■ Source material ■
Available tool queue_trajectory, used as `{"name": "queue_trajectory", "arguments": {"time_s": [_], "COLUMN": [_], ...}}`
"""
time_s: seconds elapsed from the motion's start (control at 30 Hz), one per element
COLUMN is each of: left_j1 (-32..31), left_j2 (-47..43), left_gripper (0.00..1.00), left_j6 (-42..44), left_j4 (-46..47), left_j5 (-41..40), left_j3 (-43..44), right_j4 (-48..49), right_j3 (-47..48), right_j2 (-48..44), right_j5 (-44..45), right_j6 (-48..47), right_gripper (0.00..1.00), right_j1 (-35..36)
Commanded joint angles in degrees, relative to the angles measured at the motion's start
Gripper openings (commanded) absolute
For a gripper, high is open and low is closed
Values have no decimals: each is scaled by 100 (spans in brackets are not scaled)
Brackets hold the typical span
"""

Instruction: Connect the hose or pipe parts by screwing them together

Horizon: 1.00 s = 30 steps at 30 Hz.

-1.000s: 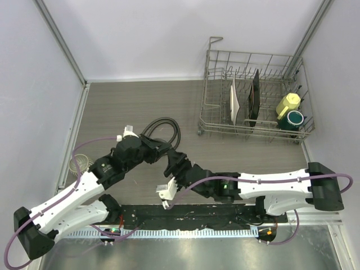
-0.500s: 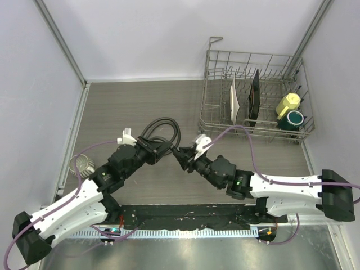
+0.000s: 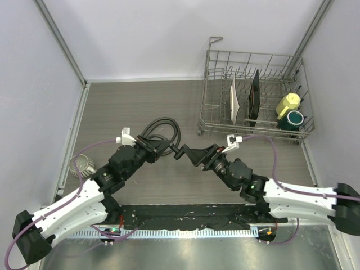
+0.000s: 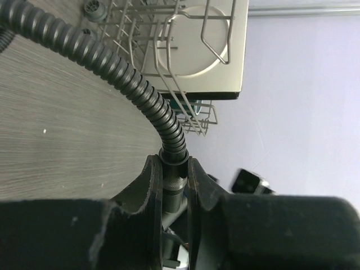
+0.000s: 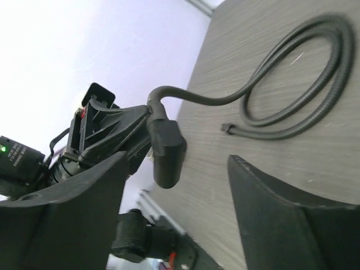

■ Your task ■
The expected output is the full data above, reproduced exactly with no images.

■ Output of the exercise ■
Available tool queue_trajectory, used as `{"name": "queue_trajectory", "arguments": {"time_s": [_], "COLUMN": [_], ...}}`
"""
time_s: seconds elapsed from the motion's start (control at 30 Hz), one per element
COLUMN is each of: left_j1 (-32..31), left_j2 (-47..43), left_gripper (0.00..1.00), left_j6 (-42..44), left_j4 (-46..47), left_j5 (-41..40), left_j3 (-43..44), right_j4 (-48..49), right_j3 (-47..48), right_j2 (-48..44), right_j5 (-44..45), right_j6 (-48..47), right_gripper (0.00..1.00), right_j1 (-35..36)
Commanded joint angles in degrees, relative to the angles measured at the motion's start
Gripper openings (commanded) absolute
For a gripper, high is open and low is closed
Values have no decimals: each is scaled by 100 (spans in brackets are not scaled)
Brackets hold the typical span
"""

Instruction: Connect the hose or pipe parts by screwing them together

Horizon: 1.00 s = 30 steps at 30 Hz.

-1.000s: 
-0.500s: 
+0.000s: 
+0.000s: 
+0.000s: 

What the exercise asked for is complete.